### Task brief
From the line that contains "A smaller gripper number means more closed" down to the last line of the data below, transcribe every line exactly.

### Provided data
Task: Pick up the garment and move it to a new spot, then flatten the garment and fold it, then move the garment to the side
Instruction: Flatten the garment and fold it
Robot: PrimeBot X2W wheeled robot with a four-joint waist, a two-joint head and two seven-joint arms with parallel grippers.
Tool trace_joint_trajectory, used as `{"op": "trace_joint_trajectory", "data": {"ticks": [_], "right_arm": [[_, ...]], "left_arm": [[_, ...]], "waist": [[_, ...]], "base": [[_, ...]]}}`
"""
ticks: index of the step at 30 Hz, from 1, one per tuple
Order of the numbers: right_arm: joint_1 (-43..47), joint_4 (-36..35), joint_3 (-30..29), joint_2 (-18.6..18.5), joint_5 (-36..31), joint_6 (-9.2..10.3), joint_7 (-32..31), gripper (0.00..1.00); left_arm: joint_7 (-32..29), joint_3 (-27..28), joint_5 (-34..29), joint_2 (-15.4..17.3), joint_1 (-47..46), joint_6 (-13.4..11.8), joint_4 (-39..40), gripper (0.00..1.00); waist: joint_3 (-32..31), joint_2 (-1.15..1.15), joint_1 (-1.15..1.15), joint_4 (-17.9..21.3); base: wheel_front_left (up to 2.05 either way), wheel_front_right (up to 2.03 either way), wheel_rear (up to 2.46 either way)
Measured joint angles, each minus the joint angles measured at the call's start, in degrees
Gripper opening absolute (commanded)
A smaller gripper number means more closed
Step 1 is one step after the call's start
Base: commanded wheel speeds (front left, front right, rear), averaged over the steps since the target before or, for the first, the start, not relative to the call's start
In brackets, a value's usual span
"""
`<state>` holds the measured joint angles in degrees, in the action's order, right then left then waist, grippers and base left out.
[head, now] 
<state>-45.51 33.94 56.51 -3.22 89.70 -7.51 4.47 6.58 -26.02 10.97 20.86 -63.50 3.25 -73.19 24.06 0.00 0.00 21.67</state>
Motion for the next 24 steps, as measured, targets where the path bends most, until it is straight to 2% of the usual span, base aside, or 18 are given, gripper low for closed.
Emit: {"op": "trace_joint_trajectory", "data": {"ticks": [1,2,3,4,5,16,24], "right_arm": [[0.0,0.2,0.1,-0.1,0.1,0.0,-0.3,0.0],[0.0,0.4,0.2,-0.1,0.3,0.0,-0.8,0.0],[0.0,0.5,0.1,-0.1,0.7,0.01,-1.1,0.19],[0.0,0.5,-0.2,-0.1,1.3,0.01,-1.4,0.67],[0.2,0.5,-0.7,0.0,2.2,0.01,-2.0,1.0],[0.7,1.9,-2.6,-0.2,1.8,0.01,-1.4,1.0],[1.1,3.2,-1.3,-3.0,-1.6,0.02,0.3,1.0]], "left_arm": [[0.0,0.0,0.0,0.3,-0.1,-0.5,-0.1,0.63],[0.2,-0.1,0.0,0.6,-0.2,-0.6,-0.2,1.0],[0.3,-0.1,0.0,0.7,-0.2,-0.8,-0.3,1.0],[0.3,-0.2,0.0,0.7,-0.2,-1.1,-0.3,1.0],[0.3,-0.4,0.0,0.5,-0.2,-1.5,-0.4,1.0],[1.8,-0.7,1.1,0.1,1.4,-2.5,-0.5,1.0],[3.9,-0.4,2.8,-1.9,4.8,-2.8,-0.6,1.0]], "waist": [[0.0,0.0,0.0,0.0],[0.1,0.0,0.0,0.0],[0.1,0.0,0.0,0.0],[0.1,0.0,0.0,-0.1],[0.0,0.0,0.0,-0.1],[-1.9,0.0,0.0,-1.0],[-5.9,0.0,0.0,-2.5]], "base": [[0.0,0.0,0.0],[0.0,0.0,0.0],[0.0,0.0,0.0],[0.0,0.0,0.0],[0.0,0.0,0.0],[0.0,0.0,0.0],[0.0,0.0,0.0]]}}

### Response box
A smaller gripper number means more closed
Step 1 is one step after the call's start
Base: commanded wheel speeds (front left, front right, rear), averaged over the steps since the target before or, for the first, the start, not relative to the call's start
In brackets, a value's usual span
"""
`<state>` holds the measured joint angles in degrees, in the action's order, right then left then waist, grippers and base left out.
[head, now] 
<state>-45.51 33.94 56.51 -3.22 89.70 -7.51 4.47 6.58 -26.02 10.97 20.86 -63.50 3.25 -73.19 24.06 0.00 0.00 21.67</state>
Motion for the next 24 steps, as measured, targets where the path bends most, until it is straight to 2% of the usual span, base aside, or 18 are given, gripper low for closed.
Emit: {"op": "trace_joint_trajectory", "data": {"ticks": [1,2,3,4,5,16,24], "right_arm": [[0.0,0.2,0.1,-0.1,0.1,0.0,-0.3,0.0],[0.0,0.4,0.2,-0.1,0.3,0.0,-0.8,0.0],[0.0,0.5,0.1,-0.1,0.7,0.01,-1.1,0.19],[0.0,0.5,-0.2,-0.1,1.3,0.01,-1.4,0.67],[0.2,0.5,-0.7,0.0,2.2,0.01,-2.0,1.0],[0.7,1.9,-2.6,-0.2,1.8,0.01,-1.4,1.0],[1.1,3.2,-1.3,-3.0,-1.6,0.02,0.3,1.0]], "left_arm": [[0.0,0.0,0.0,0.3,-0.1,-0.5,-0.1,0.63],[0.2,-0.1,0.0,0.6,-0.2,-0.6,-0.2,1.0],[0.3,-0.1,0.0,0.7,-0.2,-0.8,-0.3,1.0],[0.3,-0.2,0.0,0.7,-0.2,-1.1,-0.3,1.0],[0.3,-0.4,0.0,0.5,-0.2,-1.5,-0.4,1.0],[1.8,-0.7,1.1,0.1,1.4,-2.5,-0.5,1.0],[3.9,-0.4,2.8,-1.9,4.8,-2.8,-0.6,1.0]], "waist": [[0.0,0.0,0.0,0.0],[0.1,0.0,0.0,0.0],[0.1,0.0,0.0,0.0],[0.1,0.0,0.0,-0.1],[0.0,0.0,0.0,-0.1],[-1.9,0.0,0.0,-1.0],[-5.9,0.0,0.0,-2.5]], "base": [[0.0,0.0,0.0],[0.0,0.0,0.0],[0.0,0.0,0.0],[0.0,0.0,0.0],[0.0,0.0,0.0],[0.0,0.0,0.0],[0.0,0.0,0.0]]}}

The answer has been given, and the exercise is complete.